Miers Gets Criticisms Rare for Nominees to Court





On Oct. 22, 1971, President Richard M. Nixon nominated to the Supreme Court a corporate lawyer and former bar association president with no judicial experience. On Dec. 6, his choice, Lewis F. Powell Jr., was confirmed with fanfare by a vote of 89 to 1.

Harriet E. Miers, President Bush's nominee to succeed Justice Sandra Day O'Connor, brings a similar résumé, along with five years in the White House and one year as its counsel. But in just three weeks, her nomination has provoked a range of opposition that some scholars say may have no modern precedent.

"I would be very hard pressed to think of a good historical analogy," Richard Baker, the Senate historian, said. "I don't think there is one."

Though past nominees have faced swift opposition, what makes Ms. Miers's nomination extraordinary, historians say, is the combination of doubts about her philosophy from within the president's own party and attacks on her legal qualifications from both sides of the aisle.
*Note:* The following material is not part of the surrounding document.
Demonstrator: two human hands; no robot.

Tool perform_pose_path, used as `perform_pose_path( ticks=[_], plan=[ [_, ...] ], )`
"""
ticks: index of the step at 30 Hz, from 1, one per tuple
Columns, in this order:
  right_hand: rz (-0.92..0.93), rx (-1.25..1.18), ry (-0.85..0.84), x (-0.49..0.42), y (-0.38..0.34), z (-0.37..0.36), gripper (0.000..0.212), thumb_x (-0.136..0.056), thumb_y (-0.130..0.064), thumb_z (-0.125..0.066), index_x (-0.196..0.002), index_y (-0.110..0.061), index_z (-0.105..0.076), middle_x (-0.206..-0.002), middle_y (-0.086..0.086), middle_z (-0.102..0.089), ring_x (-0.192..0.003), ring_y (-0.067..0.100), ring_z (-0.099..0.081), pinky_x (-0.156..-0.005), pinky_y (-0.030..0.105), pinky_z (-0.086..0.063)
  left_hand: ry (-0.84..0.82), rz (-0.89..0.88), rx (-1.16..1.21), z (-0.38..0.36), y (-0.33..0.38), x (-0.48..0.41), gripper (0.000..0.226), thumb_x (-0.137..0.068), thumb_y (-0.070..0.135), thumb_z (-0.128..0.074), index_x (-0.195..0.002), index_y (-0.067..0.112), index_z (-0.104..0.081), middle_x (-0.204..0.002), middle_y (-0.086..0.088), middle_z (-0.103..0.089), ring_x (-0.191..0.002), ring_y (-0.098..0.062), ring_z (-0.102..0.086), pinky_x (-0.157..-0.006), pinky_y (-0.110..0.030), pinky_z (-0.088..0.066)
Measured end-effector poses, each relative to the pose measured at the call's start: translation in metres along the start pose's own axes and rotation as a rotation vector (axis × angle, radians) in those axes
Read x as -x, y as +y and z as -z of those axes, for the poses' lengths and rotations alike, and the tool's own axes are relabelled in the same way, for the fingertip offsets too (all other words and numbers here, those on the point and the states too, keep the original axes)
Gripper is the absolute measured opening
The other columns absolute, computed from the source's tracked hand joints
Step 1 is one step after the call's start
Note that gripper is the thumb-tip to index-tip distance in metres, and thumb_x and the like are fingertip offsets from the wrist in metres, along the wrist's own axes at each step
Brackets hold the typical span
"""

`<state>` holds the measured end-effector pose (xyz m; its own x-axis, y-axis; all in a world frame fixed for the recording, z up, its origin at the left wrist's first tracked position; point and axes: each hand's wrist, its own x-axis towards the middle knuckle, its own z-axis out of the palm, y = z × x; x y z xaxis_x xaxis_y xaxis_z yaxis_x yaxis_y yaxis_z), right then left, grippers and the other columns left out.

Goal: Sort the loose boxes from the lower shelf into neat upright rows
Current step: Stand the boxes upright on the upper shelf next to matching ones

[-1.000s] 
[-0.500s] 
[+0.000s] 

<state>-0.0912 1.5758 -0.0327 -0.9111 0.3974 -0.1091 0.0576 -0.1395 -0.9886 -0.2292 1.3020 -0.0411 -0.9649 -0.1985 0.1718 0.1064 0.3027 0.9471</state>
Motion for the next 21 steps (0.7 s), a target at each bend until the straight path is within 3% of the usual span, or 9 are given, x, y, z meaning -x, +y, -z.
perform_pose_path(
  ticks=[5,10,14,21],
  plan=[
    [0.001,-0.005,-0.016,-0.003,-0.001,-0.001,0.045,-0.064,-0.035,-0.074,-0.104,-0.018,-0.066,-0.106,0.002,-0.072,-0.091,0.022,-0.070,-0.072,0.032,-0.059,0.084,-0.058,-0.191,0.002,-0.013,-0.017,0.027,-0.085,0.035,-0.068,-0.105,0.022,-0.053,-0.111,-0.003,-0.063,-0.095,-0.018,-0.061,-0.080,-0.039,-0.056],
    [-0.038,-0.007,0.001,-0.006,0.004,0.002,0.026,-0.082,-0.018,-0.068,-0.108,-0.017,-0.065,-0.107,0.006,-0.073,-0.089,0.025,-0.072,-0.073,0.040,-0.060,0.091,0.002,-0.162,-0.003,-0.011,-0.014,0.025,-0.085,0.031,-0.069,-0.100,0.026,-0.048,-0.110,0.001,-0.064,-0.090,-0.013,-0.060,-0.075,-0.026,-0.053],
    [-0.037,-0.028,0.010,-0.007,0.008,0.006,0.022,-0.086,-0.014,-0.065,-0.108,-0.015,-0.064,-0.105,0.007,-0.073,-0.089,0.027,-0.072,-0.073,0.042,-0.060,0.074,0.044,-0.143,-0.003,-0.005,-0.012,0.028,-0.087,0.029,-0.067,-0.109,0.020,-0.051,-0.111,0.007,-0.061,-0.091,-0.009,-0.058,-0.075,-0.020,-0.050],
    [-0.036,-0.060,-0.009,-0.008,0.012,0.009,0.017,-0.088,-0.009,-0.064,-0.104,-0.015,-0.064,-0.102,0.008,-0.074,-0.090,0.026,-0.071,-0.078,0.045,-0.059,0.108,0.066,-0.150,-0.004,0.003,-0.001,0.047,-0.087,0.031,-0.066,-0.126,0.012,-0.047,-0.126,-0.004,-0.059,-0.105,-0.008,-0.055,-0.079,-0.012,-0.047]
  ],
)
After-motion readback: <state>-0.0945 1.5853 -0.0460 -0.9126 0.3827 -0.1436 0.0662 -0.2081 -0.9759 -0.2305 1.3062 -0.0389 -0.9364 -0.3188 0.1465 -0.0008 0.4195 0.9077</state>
"Harriet Miers is in a real danger zone," said Lee Epstein, a political scientist at Washington University in St. Louis who uses statistical models to study public perceptions of past Supreme Court nominees. "Our models right now are showing that she would get confirmed, but I would be worried if I was the president," she said. The early calls for withdrawal, the "intraparty attacks" and the questions about her qualifications, Ms. Epstein said, are what make Ms. Miers's nomination "reasonably unique."

Ms. Miers is not the first nominee to confront ideological opposition from within her own party. Republicans objected so much to President Ulysses S. Grant's 1874 nomination of Caleb Cushing, a former attorney general and a respected lawyer, that it was withdrawn after four days, said Professor Richard D. Friedman of the University of Michigan Law School. Republicans also complained about President Herbert Hoover's 1932 nomination of the eminent jurist Benjamin Cardozo. Others choices for the court - President Franklin Roosevelt's 1937 nomination of Justice Hugo Black, a former senator who never finished high school, or Mr. Nixon's 1970 nomination of G. Harrold Carswell - have faced doubts about their qualifications.

But several historians said that they could not think of a nominee who had drawn so much criticism from both parties so quickly."I have to sympathize with this woman," said Sheldon Goldman of the University of Massachusetts, noting the similarity with Justice Powell's résumé.

"The difference in treatment that she has received has been absolutely stunning," Mr. Goldman said.